Task objective:
In the answer, transcribe exactly the lines from the beginning of the material through the line holding "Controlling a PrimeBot", and skip every picture.

The data:
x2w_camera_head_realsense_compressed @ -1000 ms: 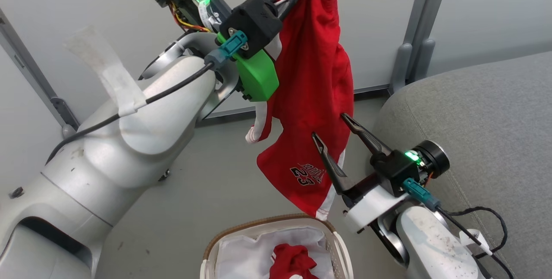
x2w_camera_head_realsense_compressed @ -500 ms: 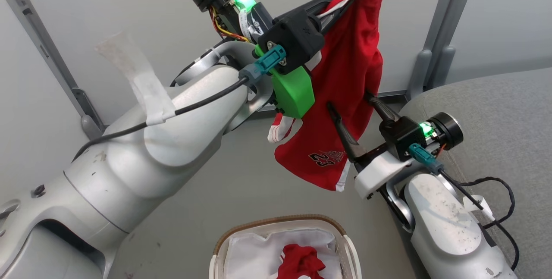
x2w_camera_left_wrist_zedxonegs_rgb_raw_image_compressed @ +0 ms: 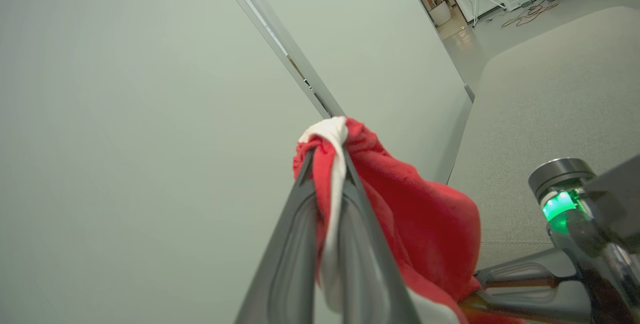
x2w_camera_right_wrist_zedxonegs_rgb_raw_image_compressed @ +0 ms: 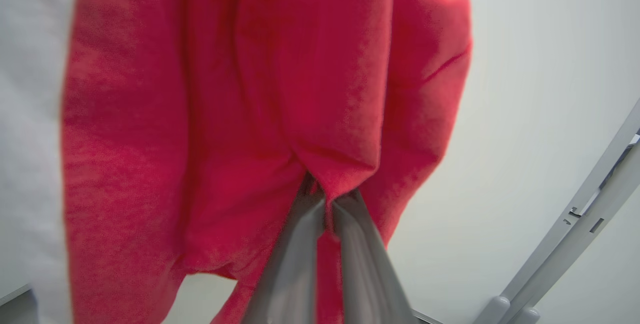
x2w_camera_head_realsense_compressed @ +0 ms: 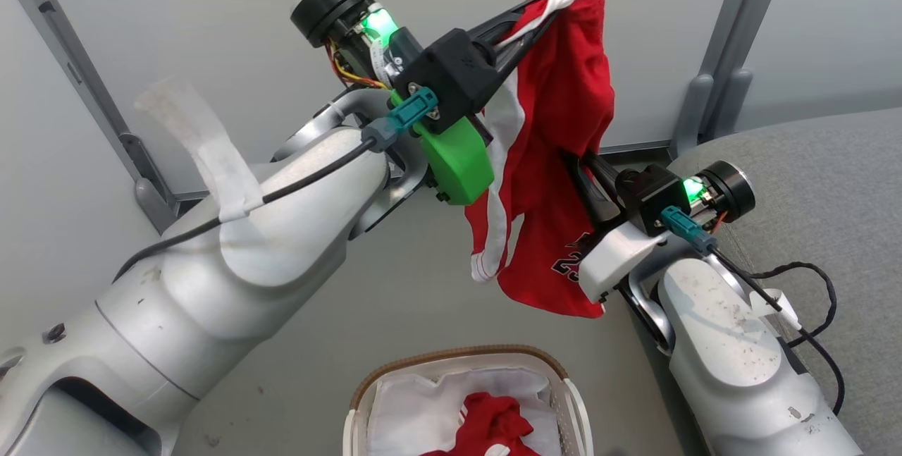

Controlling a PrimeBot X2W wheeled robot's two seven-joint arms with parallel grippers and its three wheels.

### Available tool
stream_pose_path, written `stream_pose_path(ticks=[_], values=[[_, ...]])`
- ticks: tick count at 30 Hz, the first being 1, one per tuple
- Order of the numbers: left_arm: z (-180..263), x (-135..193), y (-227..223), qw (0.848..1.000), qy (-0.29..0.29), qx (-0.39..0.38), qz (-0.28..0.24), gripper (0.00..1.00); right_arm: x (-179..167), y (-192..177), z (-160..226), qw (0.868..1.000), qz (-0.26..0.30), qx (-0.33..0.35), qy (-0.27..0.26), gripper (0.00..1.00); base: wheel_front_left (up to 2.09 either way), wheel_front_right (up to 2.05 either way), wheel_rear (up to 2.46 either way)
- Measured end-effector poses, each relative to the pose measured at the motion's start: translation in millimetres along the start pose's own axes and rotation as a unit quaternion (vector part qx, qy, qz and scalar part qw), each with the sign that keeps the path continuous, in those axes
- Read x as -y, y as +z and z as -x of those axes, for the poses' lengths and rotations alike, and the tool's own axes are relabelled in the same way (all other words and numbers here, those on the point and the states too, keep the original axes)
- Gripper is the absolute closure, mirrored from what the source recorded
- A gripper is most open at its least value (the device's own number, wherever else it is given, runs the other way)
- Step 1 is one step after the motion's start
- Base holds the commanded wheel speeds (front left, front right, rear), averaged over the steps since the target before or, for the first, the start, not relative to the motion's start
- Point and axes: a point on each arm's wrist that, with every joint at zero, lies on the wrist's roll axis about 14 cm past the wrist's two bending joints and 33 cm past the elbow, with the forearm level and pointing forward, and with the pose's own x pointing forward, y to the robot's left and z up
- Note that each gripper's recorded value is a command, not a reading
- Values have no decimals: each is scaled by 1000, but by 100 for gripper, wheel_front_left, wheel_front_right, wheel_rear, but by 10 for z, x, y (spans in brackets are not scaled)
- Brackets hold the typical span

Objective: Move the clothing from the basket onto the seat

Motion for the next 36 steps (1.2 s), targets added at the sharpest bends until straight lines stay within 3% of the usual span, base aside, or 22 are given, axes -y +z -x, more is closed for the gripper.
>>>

Response to the task:
x2w_camera_head_realsense_compressed @ -1000 ms: 
x2w_camera_head_realsense_compressed @ -500 ms: 
x2w_camera_left_wrist_zedxonegs_rgb_raw_image_compressed @ +0 ms: 
x2w_camera_right_wrist_zedxonegs_rgb_raw_image_compressed @ +0 ms: 
x2w_camera_head_realsense_compressed @ +0 ms: 

Controlling a PrimeBot X2W wheeled robot's two seven-joint arms with parallel grippers and its three wheels.

The requested output has been given in full.